■ **Aim of the task**
Here the answer should be the line with "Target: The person" and all the lines after it through the end of the listing, each repeated exactly, and no other text.

--- START ---

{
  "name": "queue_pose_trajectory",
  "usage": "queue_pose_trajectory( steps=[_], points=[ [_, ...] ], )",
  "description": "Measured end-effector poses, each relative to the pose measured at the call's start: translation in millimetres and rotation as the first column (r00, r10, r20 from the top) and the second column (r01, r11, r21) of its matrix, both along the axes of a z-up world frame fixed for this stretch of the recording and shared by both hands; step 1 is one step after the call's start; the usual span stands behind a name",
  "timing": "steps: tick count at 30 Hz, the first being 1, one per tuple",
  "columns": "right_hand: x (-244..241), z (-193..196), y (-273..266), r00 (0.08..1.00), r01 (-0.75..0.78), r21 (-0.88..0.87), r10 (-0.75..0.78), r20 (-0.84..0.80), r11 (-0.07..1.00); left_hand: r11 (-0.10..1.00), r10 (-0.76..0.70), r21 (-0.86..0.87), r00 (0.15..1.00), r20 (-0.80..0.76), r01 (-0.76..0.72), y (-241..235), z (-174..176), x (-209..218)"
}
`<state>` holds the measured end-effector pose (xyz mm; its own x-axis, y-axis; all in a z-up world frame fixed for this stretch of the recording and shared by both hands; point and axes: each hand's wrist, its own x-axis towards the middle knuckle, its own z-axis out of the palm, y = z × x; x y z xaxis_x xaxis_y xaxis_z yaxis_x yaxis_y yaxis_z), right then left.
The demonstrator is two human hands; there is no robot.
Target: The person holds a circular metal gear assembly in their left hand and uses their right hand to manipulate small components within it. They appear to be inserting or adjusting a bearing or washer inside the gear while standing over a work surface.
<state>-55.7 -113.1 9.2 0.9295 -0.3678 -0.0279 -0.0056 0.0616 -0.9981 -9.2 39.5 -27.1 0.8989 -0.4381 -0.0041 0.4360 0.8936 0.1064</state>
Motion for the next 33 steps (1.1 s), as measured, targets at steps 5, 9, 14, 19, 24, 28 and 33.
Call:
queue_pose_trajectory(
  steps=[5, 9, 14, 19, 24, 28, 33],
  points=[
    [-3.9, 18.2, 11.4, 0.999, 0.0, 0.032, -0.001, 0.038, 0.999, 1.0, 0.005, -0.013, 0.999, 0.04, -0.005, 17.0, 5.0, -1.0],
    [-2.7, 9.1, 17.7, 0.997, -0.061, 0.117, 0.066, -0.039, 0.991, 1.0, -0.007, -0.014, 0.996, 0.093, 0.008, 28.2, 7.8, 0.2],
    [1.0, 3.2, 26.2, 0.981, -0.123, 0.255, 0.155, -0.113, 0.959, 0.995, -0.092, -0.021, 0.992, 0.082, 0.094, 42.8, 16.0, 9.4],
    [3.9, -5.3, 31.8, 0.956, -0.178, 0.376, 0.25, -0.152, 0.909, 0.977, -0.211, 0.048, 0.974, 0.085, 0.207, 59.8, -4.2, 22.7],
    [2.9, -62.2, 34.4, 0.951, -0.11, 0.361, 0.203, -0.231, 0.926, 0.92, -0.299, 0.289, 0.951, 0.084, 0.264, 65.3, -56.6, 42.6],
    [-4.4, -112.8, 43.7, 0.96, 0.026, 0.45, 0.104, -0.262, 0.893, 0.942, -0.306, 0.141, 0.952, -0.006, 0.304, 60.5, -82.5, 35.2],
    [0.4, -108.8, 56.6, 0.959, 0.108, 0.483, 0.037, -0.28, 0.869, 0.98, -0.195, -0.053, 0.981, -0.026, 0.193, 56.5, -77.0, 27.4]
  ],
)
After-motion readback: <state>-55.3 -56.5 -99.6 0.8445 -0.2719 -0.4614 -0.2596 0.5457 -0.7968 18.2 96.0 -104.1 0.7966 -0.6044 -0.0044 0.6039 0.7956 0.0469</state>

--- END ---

■ **Response to this task**
Target: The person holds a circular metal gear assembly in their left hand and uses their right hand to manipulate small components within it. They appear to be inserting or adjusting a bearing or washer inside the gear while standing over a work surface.
<state>-55.7 -113.1 9.2 0.9295 -0.3678 -0.0279 -0.0056 0.0616 -0.9981 -9.2 39.5 -27.1 0.8989 -0.4381 -0.0041 0.4360 0.8936 0.1064</state>
Motion for the next 33 steps (1.1 s), as measured, targets at steps 5, 9, 14, 19, 24, 28 and 33.
Call:
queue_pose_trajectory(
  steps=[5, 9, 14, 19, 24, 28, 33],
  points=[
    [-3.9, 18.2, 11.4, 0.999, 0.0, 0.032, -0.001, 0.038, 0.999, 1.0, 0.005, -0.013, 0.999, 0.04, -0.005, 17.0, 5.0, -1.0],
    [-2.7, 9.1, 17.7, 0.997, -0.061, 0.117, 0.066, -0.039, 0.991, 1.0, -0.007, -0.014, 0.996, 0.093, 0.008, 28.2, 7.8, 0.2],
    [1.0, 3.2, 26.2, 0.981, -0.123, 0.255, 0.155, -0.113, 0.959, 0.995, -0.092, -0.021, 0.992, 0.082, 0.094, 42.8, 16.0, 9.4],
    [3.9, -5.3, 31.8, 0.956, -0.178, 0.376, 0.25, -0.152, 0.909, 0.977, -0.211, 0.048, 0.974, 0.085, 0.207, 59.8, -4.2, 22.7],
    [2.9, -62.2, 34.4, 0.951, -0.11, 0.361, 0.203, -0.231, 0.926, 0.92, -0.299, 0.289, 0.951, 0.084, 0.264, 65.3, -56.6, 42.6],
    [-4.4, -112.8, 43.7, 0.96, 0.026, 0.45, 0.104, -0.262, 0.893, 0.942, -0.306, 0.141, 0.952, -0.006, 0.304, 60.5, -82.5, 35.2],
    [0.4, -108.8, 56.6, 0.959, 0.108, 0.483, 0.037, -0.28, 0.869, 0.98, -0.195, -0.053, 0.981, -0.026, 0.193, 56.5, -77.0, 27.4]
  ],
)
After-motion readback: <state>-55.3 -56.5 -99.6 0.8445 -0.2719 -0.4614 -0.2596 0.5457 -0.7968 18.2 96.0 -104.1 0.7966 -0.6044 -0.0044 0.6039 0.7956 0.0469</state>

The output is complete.